■ **REQUIREMENT**
From the line containing "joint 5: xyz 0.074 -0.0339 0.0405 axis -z" to the last line of the records below, retype every line exactly and output nothing else.

■ **AVAILABLE DATA**
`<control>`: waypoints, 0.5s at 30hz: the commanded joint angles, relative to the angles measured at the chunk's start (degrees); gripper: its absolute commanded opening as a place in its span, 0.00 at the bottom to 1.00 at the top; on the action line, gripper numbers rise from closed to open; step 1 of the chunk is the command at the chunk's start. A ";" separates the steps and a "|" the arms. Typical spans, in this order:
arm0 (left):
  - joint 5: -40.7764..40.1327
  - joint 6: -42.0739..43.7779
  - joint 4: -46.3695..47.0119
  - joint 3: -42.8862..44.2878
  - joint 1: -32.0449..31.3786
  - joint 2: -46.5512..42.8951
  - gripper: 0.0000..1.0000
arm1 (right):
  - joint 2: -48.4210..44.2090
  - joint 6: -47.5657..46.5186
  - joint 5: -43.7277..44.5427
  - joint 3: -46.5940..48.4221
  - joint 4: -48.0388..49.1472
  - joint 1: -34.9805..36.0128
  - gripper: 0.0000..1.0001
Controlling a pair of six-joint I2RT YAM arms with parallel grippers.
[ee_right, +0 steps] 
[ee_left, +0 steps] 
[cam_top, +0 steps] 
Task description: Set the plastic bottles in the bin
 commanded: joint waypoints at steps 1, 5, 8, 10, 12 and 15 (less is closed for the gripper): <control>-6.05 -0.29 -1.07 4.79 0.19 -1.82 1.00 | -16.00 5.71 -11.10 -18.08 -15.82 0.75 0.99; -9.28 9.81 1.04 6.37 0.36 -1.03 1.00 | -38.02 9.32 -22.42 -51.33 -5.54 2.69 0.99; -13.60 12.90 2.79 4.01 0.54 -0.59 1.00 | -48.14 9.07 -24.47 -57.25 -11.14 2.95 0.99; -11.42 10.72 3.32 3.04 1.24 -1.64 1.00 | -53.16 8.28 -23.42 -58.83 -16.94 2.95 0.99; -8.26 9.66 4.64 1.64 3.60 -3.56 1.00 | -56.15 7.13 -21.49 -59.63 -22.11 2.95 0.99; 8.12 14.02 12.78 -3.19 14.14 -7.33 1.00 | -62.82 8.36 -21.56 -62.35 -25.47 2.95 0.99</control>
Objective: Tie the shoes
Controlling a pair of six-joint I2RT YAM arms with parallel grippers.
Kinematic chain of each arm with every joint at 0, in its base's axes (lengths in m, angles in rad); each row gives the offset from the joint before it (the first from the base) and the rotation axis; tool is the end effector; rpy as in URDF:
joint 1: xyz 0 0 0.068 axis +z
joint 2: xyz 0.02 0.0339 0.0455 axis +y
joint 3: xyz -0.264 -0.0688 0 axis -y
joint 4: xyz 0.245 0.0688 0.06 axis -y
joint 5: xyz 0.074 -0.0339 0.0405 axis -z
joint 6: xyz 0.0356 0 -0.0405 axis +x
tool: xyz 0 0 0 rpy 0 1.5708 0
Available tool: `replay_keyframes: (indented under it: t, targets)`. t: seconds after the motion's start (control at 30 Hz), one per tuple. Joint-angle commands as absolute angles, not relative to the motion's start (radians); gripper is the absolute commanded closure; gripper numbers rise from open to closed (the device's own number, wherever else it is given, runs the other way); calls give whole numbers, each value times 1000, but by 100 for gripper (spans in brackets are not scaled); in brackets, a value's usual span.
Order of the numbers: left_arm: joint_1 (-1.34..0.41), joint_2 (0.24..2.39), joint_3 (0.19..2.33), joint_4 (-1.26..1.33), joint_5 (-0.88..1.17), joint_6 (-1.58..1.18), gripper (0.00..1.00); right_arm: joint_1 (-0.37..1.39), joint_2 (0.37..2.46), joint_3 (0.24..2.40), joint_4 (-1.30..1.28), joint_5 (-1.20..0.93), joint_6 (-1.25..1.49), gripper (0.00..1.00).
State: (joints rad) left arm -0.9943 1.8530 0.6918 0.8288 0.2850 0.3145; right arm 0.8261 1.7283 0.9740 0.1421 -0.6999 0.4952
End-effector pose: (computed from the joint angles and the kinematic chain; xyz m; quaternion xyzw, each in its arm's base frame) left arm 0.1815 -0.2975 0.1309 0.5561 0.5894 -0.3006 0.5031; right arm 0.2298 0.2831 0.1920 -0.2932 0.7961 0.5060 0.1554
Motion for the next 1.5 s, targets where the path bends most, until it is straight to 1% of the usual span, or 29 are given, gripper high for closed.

■ **TASK OUTPUT**
joint 5: xyz 0.074 -0.0339 0.0405 axis -z
joint 6: xyz 0.0356 0 -0.0405 axis +x
tool: xyz 0 0 0 rpy 0 1.5708 0
Available tool: `replay_keyframes: (indented under it: t, targets)`. t: seconds after the motion's start (control at 30 Hz), one per tuple. Joint-angle commands as absolute angles, not relative to the motion's start (radians); gripper is the absolute commanded closure; gripper numbers rise from open to closed (the device's own number, wherever else it is given, runs the other way); calls give whole numbers, each value times 1000, but by 100 for gripper (spans in brackets are not scaled); in brackets, a value's usual span.
Order of the numbers: left_arm: joint_1 (-1.34..0.41), joint_2 (0.24..2.39), joint_3 (0.19..2.33), joint_4 (-1.26..1.33), joint_5 (-0.88..1.17), joint_6 (-1.58..1.18), gripper (0.00..1.00); right_arm: joint_1 (-0.37..1.39), joint_2 (0.37..2.46), joint_3 (0.24..2.40), joint_4 (-1.30..1.28), joint_5 (-1.20..0.93), joint_6 (-1.25..1.49), gripper (0.00..1.00).
State: (joints rad) left arm -0.9943 1.8530 0.6918 0.8288 0.2850 0.3145; right arm 0.8261 1.7283 0.9740 0.1421 -0.6999 0.4952
End-effector pose: (computed from the joint angles and the kinematic chain; xyz m; quaternion xyzw, each in its arm's base frame) left arm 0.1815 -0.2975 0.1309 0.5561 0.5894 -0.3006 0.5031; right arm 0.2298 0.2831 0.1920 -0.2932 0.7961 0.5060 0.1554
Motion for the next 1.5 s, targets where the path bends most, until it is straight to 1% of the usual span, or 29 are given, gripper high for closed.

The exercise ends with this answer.